Common symptoms of ADHD and bipolar disorder include hyperactivity, irritability, distractibility, impulsivity, and difficulty sleeping. However, with ADHD, these symptoms will persist, whereas a child with bipolar disorder may exhibit them for a period of time before they disappear as the episode ends.
While every child and teen may experience mood swings brought on by factors such as puberty, changes in mood due to bipolar disorder will be more extreme and widespread. For bipolar disorder, Lis says mood swings should be consistent and ongoing and are associated with risk behaviors like skipping school and misusing drugs and alcohol.
Episodes are also associated with grandiosity that goes beyond “just a little teenage showing off.” A child or teen with bipolar disorder will direct moodiness to people beyond their parents, such as to teachers or friends.
Due to the symptoms of bipolar disorder overlapping with other disorders common in children like ADHD and anxiety, Weinstein explains an extensive evaluation must be completed by a mental health professional to ensure a correct diagnosis.
How can I help my child or teen?
If you believe your child may have bipolar disorder, carefully review symptoms of early-onset bipolar disorder to see if they align with the behavior exhibited by your child.
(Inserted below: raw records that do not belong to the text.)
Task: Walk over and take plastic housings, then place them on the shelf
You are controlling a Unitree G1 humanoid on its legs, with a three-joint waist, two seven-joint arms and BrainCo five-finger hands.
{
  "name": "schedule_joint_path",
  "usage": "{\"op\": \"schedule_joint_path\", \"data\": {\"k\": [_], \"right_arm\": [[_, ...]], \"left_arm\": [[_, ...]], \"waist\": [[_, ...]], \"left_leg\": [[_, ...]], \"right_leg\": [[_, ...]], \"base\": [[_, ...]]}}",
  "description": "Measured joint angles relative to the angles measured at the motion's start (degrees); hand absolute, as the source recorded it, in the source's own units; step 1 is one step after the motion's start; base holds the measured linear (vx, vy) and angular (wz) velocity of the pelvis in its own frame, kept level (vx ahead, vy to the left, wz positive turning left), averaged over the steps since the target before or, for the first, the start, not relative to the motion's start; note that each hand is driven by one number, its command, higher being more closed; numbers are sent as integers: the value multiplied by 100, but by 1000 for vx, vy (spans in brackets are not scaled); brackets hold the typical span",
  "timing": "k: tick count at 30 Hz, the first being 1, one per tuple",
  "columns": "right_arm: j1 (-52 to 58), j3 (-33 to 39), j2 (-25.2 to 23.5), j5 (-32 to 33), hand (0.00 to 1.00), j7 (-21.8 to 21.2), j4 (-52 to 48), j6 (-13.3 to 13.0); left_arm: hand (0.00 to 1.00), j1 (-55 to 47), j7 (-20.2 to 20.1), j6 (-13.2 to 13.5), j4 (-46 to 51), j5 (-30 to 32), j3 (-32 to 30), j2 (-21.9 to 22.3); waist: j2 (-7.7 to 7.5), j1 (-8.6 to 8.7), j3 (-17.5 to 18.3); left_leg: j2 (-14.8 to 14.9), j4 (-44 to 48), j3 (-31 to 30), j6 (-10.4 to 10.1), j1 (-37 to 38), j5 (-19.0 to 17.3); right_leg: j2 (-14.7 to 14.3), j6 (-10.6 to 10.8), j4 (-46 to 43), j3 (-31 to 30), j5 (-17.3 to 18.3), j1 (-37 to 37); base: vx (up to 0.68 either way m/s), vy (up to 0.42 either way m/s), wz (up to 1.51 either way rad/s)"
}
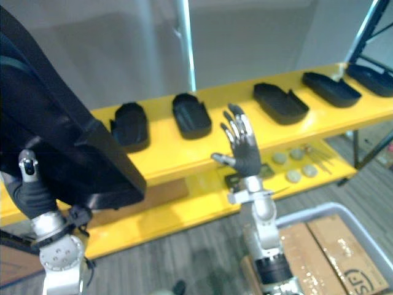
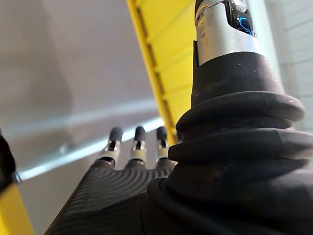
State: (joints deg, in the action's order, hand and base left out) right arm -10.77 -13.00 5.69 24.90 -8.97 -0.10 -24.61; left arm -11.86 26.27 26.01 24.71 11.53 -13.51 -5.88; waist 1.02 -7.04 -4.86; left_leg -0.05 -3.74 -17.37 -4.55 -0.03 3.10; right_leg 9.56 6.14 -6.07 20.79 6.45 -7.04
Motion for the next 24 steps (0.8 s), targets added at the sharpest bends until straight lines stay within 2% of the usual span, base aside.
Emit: {"op": "schedule_joint_path", "data": {"k": [2, 5, 8, 11, 12, 13, 14, 16, 17, 18, 19, 20, 21, 23, 24], "right_arm": [[0, -135, -56, -125, 0, 28, 199, -5], [-13, -194, -83, -157, 0, 27, 368, 15], [-37, -237, -80, -173, 0, 9, 404, 15], [-30, -228, -46, -212, 0, 7, 551, 83], [-15, -216, -17, -218, 0, 8, 597, 127], [75, -132, 9, -268, 0, 11, 602, 191], [221, -62, 54, -332, 0, 28, 597, 213], [458, 135, 241, -422, 0, 29, 581, 213], [521, 258, 261, -433, 0, 27, 559, 198], [641, 522, 349, -427, 0, 25, 536, 192], [722, 639, 394, -406, 0, 25, 507, 192], [928, 797, 502, -302, 0, 24, 334, 170], [1075, 897, 458, -245, 0, 20, 263, 47], [1111, 952, 305, -241, 0, 12, 234, -49], [1180, 969, 184, -248, 0, 12, 136, -80]], "left_arm": [[100, -148, -10, -28, 1, -42, -44, 4], [100, -368, -38, -85, 1, -228, -165, 29], [100, -700, -44, -118, 47, -661, -283, 302], [100, -849, -40, -151, 47, -666, -331, 502], [100, -844, -53, -147, 48, -673, -335, 523], [100, -838, -112, -146, 50, -717, -359, 526], [100, -838, -220, -129, 50, -759, -367, 530], [100, -827, -355, -37, 48, -959, -305, 536], [100, -799, -368, -19, 46, -973, -271, 548], [100, -791, -402, -10, 41, -999, -142, 543], [100, -793, -423, -11, 41, -999, -94, 546], [100, -790, -476, -8, 48, -998, 7, 534], [100, -775, -517, -4, 48, -998, 99, 488], [100, -759, -555, -4, 46, -1000, 177, 460], [100, -722, -587, -10, 21, -1000, 279, 428]], "waist": [[-67, -27, 41], [-94, -166, 56], [-94, -176, 57], [-86, -158, 50], [-65, -147, 39], [-10, -128, -3], [-1, -40, -3], [-41, 9, 24], [-93, 26, 0], [1, 27, 2], [65, 29, 24], [244, 147, 87], [165, 317, 116], [39, 412, 95], [13, 475, 69]], "left_leg": [[-47, -5, -143, -1, -19, 40], [-84, -4, -206, -10, 2, 63], [-91, 42, -207, -10, -23, 63], [-124, 259, -226, -31, -240, 47], [-137, 356, -169, -1, -328, -72], [108, 606, 699, 265, -491, -322], [330, 813, 1374, 394, -578, -405], [563, 981, 2120, 651, -739, -656], [660, 1252, 2335, 684, -861, -671], [880, 2039, 2714, 774, -1158, -719], [929, 2364, 2880, 825, -1207, -722], [933, 2270, 3010, 722, -1118, -679], [741, 1673, 2936, 347, -929, -493], [578, 856, 3040, 251, -665, -146], [506, 365, 3051, 256, -473, 167]], "right_leg": [[28, -9, 11, 134, 7, -33], [64, -42, 16, 153, 27, -95], [76, -55, 16, 143, 35, -101], [34, -88, 34, 227, 58, -98], [15, -86, 25, 300, 57, -109], [-38, -46, 13, 472, 18, -201], [-64, -47, 21, 678, 18, -328], [-53, -62, 130, 1021, 28, -410], [12, -62, 129, 1125, 29, -376], [71, -96, -51, 1231, 75, -269], [66, -43, -172, 1231, 123, -258], [39, 26, -395, 1255, 268, -246], [185, -17, -504, 1304, 403, -164], [263, 0, -448, 1293, 394, -83], [242, 33, -400, 1239, 359, -78]], "base": [[55, -9, 34], [31, -3, 19], [-17, -2, 2], [-68, -14, 19], [-88, -28, 46], [-92, -52, 73], [-84, -58, 84], [-42, -54, 83], [-46, 8, 67], [-43, 53, 38], [7, 102, 45], [13, 108, 61], [10, 96, 62], [-34, 35, 24], [-11, -11, 8]]}}
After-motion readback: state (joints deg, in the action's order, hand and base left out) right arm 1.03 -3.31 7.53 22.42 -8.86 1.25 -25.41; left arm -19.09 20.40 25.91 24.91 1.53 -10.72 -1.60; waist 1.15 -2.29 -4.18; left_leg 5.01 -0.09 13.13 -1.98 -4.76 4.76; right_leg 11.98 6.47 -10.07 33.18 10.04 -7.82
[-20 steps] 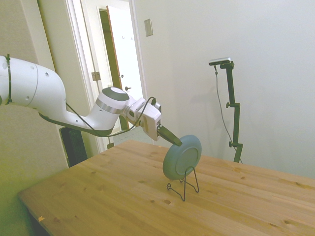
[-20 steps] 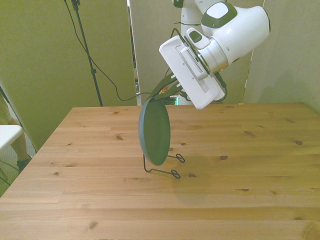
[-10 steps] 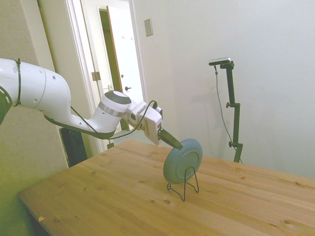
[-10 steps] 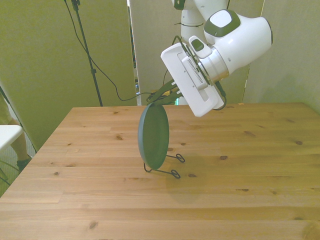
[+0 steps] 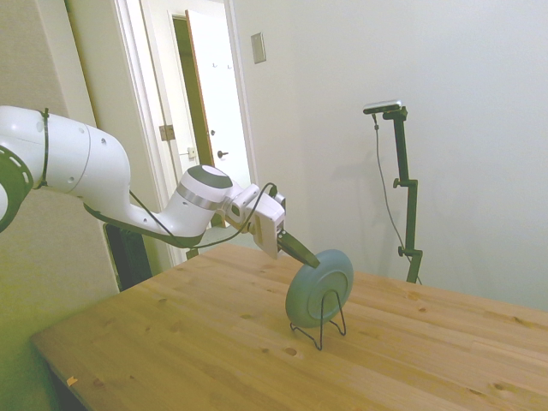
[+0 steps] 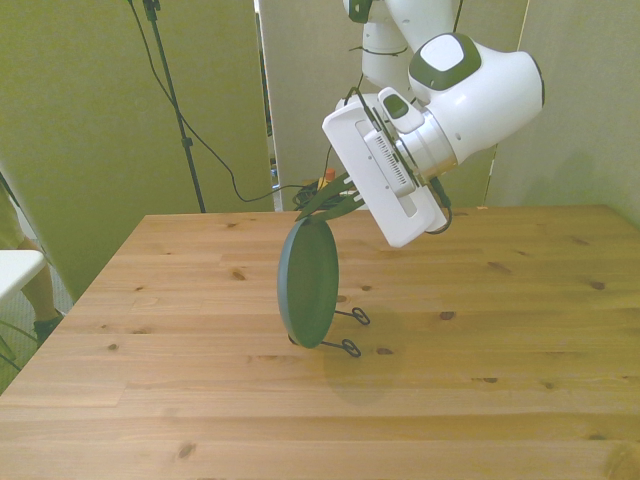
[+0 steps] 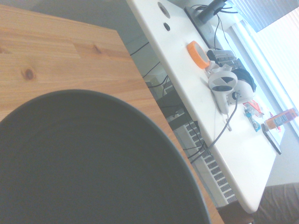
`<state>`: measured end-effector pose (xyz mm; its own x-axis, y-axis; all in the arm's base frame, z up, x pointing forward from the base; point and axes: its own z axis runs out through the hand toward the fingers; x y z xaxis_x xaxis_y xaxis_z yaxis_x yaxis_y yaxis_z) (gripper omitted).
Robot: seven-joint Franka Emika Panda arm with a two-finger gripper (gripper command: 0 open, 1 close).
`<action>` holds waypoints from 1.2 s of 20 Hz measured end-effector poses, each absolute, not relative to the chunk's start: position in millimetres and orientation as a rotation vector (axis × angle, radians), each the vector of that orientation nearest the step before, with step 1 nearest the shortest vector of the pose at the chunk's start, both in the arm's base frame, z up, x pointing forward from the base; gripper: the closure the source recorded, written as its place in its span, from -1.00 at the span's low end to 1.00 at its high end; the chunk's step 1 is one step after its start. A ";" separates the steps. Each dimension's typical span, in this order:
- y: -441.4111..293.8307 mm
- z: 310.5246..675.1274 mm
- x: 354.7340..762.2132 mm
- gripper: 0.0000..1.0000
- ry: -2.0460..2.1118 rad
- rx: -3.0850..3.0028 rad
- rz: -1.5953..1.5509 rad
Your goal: Load the plate
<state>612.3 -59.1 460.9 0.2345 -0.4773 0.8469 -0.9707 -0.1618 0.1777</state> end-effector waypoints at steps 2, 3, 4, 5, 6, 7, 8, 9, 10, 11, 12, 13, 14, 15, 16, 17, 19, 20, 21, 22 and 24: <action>-58.1 458.7 613.0 -1.00 -1.344 1.761 0.835; -57.7 458.5 613.4 -1.00 -1.346 1.763 0.838; -57.6 458.5 613.6 -1.00 -1.348 1.763 0.841; -57.4 458.6 613.8 -1.00 -1.350 1.764 0.843; -57.3 458.6 613.9 -1.00 -1.352 1.764 0.844; -57.2 458.4 614.1 -1.00 -1.353 1.765 0.846; -57.1 457.9 614.2 -1.00 -1.353 1.765 0.846; -57.0 457.0 614.4 -1.00 -1.354 1.765 0.846; -57.2 455.7 614.6 -1.00 -1.355 1.765 0.844; -57.4 454.3 614.8 -1.00 -1.356 1.764 0.843; -57.5 453.1 614.9 -1.00 -1.356 1.764 0.842; -57.6 452.6 615.0 -1.00 -1.356 1.764 0.842; -57.0 452.8 615.2 -1.00 -1.359 1.768 0.844; -54.7 454.1 615.8 -1.00 -1.366 1.781 0.849; -50.5 457.7 616.0 -1.00 -1.380 1.798 0.855; -43.9 463.0 615.4 -1.00 -1.402 1.823 0.856; -23.1 482.7 611.9 -1.00 -1.462 1.896 0.862; -9.8 496.9 610.0 -1.00 -1.499 1.951 0.871; 1.7 510.3 607.7 -1.00 -1.539 2.006 0.872; 12.6 521.7 604.5 -1.00 -1.576 2.056 0.862; 31.6 536.2 598.1 -1.00 -1.645 2.158 0.817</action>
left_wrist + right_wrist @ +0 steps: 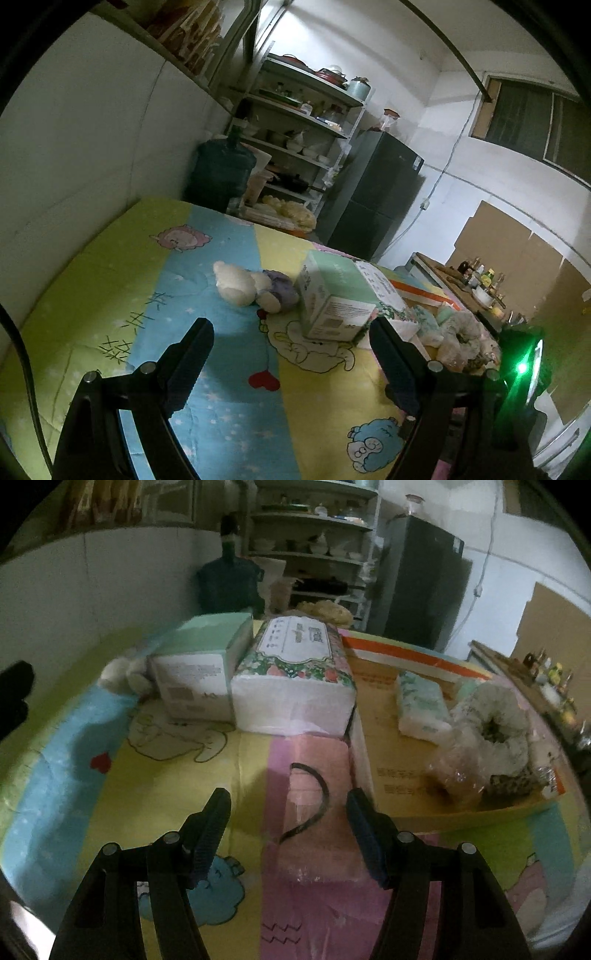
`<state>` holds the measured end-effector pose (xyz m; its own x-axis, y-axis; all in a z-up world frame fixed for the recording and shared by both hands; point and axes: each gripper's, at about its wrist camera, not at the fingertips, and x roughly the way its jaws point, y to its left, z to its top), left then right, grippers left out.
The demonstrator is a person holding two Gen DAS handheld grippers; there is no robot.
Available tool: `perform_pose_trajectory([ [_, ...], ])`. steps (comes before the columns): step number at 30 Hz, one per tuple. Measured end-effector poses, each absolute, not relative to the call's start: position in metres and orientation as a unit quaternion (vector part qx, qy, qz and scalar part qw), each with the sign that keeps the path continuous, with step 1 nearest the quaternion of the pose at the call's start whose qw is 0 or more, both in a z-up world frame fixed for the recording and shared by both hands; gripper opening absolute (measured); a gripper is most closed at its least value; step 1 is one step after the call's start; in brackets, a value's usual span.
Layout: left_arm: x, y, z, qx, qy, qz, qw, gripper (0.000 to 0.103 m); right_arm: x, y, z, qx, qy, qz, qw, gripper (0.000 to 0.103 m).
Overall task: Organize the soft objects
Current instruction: 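Withdraw both tools from the tray back toward the pile, then grasp the pink strapped bag with the right tool while the left tool grasps the cream plush bear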
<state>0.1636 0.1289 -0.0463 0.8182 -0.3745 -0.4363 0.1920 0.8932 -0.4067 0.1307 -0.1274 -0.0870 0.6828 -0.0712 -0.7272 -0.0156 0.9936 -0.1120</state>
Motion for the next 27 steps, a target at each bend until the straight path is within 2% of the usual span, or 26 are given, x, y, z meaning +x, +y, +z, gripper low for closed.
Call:
perform_pose_trajectory([
  [5, 0.163, 0.135, -0.049, -0.182, 0.261, -0.152, 0.936, 0.086, 0.142, -0.121, -0.099, -0.094, 0.418, -0.033, 0.903, 0.067],
  [7, 0.163, 0.137, -0.050, -0.183, 0.261, -0.150, 0.936, 0.086, 0.145, -0.123, -0.099, -0.089, 0.423, -0.032, 0.901, 0.063],
  [9, 0.164, 0.139, -0.051, -0.184, 0.262, -0.149, 0.936, 0.086, 0.147, -0.128, -0.099, -0.093, 0.423, -0.044, 0.901, 0.035],
  [10, 0.164, 0.140, -0.051, -0.184, 0.262, -0.148, 0.936, 0.086, 0.148, -0.132, -0.098, -0.087, 0.422, -0.045, 0.901, 0.033],
  [20, 0.182, 0.146, -0.047, -0.152, 0.264, -0.165, 0.938, 0.086, 0.142, -0.152, -0.086, -0.008, 0.414, 0.035, 0.910, 0.029],
  [24, 0.203, 0.143, -0.041, -0.100, 0.283, -0.231, 0.925, 0.086, 0.137, -0.151, -0.084, 0.021, 0.410, 0.076, 0.909, 0.029],
  [27, 0.215, 0.133, -0.036, -0.009, 0.277, -0.265, 0.924, 0.086, 0.133, -0.151, -0.081, 0.029, 0.404, 0.095, 0.909, 0.029],
])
Some good questions to ask yourself are:
- Is my child noticeably more excitable or irritable than others their age?
- Does my child go through periods of extreme highs and lows?
- Do these behaviors interfere with my child’s daily life?
- Is my child engaging in risky behaviors like misusing drugs and alcohol or skipping school?
If you answered yes to any of those questions or are still unsure, Weinstein recommends bringing your child to a mental health professional for further evaluation.
Before going to the evaluation it’s important to be open with your child. Encourage them to talk about their concerns with you and the doctor. Most importantly, listen to what they have to say, and remind them that treatment may help however they are feeling.
Treatment options for children with bipolar disorder are similar to adults in that it usually involves some combination of medication and therapy.
Like adults, children with bipolar may be prescribed mood stabilizers, like lithium, but in lower doses. Parents should look out for side effects of medication and alert their child’s doctor immediately if any appear such as nausea or severe tremors.
Counseling such as cognitive behavioral therapy and family-focused therapy is also recommended for children with bipolar disorder. Family-focused therapy also allows you as a parent to learn more about the disorder and what you can do to help.
Sleep is also paramount in regulating bipolar disorder and in preventing relapses, says Lis. Helping your child create and maintain a healthy sleep schedule can go a long way towards managing the disorder.
Parents can also support their children by learning triggers that activate episodes, encouraging open communication between themselves and the child, being aware of their child’s mood changes, and explaining the benefits of interventions such as medication.
The bottom line
Although the average age of onset for bipolar is 25, children as young as five can still be diagnosed with the disorder. Children with bipolar may experience more rapid cycling and depressive episodes than adults.
While mood swings are common in all teenagers, reach out to a professional if your child’s temperament is impeding on their everyday life functioning and relationships. Bipolar disorder is a life-long condition, and it can be successfully managed through medications and therapy.